At the current rate, 2011 is on pace to be the second- weakest year in two decades, ICI data show. In 2008, the worst year, investors withdrew $225 billion.
“Retail clients get particularly scared by excessive volatility,” Colm Kelleher, co-head of Morgan Stanley’s institutional securities unit, said at a Bloomberg conference on Dec. 1.
Pulling Money
Market volatility may rise further as trading slows. U.S. equity-trading volume has averaged 7.90 billion shares a day this year, down from 8.52 billion shares per session last year and 9.77 billion shares in 2009, according to data compiled by Bloomberg.
Banks preparing for tougher capital standards under the Basel III international accord and complying with U.S. financial regulations that curb proprietary trading have reduced market liquidity, KLS’s Kronthal said. His fund has pared the amount of longer-term wagers it makes as a result.
“Traders like volatility to an extent but not when there’s this degree of uncertainty and lack of rhyme and reason behind it,” said Andy Nybo, principal at Tabb Group LLC in New York, a consulting firm to the financial-services industry. “I would say traders are suffering from volatility fatigue. It’s creating a reticence to trade.”
Indeed, traders like some volatility but not an insane amount of volatility. We are all suffering from a bad case of eurofatigue, no thanks to EU leaders and Germany's reluctance to bite the bullet and create a eurobond market.
Importantly, until we see a comprehensive resolution addressing this European debt crisis, one that includes a eurobond market, we are going to have to endure extreme volatility for a protracted period of time.

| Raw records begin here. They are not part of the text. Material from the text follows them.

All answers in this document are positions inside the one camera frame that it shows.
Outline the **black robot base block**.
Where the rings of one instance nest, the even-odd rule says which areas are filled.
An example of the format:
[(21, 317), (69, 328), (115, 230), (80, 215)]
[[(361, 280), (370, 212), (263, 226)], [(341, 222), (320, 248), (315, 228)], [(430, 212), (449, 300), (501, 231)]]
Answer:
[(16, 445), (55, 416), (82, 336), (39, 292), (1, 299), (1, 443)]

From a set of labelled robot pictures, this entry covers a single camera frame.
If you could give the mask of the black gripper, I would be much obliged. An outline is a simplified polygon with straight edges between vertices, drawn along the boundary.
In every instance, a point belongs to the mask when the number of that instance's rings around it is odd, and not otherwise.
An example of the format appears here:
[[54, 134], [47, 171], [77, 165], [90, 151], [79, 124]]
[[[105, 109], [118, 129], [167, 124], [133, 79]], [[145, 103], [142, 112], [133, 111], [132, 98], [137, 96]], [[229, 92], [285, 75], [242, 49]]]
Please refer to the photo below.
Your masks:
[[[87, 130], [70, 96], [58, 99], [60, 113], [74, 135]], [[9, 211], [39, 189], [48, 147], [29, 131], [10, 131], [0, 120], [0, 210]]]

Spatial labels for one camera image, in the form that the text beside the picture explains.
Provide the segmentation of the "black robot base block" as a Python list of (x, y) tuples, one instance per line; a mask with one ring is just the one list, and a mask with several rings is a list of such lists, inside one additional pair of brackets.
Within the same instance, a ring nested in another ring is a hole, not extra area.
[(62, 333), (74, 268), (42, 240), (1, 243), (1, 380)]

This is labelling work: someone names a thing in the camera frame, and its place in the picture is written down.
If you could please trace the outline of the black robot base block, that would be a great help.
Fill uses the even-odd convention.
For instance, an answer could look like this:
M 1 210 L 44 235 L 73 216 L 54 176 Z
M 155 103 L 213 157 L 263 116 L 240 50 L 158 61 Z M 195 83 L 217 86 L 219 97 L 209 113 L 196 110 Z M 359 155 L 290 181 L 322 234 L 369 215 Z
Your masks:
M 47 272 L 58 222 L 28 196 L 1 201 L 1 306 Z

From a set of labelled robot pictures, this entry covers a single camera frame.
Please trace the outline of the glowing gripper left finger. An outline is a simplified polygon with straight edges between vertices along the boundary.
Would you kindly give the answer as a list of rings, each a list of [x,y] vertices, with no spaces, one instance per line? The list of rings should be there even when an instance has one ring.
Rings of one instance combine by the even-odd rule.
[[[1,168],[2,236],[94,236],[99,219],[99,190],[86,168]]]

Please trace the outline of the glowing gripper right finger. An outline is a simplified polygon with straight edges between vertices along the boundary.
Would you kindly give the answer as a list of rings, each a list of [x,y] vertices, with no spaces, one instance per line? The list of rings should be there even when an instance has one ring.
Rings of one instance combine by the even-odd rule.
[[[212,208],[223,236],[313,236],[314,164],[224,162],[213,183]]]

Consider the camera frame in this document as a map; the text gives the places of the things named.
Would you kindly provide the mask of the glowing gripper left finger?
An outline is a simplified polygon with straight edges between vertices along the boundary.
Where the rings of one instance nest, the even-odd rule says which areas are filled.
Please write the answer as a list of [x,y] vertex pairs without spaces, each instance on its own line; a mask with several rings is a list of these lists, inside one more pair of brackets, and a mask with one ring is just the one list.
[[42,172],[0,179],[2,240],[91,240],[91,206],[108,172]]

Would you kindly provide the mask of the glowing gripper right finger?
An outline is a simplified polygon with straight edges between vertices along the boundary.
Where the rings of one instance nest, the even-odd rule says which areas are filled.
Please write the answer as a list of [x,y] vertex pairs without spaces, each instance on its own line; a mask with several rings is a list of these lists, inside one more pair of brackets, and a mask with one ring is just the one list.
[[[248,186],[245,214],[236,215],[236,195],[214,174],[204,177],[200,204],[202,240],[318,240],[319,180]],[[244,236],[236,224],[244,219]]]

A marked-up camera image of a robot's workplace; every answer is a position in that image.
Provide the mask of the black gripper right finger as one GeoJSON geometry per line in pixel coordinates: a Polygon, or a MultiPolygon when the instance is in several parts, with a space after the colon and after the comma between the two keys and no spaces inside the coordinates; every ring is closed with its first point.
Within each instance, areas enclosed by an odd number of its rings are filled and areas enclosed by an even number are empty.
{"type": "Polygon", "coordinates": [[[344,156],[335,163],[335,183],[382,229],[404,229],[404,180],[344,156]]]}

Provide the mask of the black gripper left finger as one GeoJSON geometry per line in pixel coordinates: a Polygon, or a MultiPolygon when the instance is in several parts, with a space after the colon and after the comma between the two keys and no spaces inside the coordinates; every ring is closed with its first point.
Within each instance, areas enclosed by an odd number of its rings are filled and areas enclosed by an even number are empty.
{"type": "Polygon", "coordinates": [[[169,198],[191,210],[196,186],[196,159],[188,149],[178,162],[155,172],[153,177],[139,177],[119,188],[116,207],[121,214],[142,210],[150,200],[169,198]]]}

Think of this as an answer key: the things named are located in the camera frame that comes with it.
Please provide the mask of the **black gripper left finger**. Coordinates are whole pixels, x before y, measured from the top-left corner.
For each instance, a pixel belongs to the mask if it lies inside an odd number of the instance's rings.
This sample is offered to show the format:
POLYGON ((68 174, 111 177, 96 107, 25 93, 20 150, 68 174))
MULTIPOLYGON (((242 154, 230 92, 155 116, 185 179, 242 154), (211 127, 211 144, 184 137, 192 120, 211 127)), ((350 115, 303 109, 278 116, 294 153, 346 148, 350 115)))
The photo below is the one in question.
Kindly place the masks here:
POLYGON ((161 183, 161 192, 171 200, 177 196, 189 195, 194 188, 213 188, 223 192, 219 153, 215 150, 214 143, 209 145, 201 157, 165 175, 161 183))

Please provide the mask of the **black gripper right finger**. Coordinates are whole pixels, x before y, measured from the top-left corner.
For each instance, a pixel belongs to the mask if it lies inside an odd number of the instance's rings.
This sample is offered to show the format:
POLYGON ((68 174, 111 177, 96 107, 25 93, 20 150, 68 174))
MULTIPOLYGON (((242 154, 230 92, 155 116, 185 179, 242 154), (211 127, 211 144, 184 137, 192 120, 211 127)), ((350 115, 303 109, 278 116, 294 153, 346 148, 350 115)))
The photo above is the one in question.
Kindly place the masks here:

Who benefits from this extreme volatility? Mostly high frequency traders and a handful of elite hedge fund and asset managers, but also well governed defined benefit plans like HOOPP, performing quite well during these volatile times, bolstering the case for boosting DB pensions.
Having said this, as I stated in my previous comment on withering risk assets, I remain positioned for La Dolce Beta and think that money managers and asset allocators are not reading the macro environment properly. Pensions in particular should be capitalizing on this extreme volatility by taking opportunistic positions in risk assets. Unlike hedge funds and mutual funds, pensions have deep pockets and long time horizon to take opportunistic bets. Problem is most of them are too busy chasing after hedge funds or worrying about Europe, which is why they too are victims of extreme volatility.
Below, Tracey Flaherty, Senior Vice President at Natixis Global Associates, says volatility is here to stay and that alternative investments such as commodities, currencies and other strategies can mitigate downside risk. I agree but caution investors to rethink their notion of risk free assets, rethink their hedge funds strategy carefully and more importantly, rethink the way they manage their beta exposures by focusing more on taking intelligent opportunistic bets. And always pay attention to where the real smart money is going. Extreme volatility frustrates one group of investors but it presents extreme opportunities for another.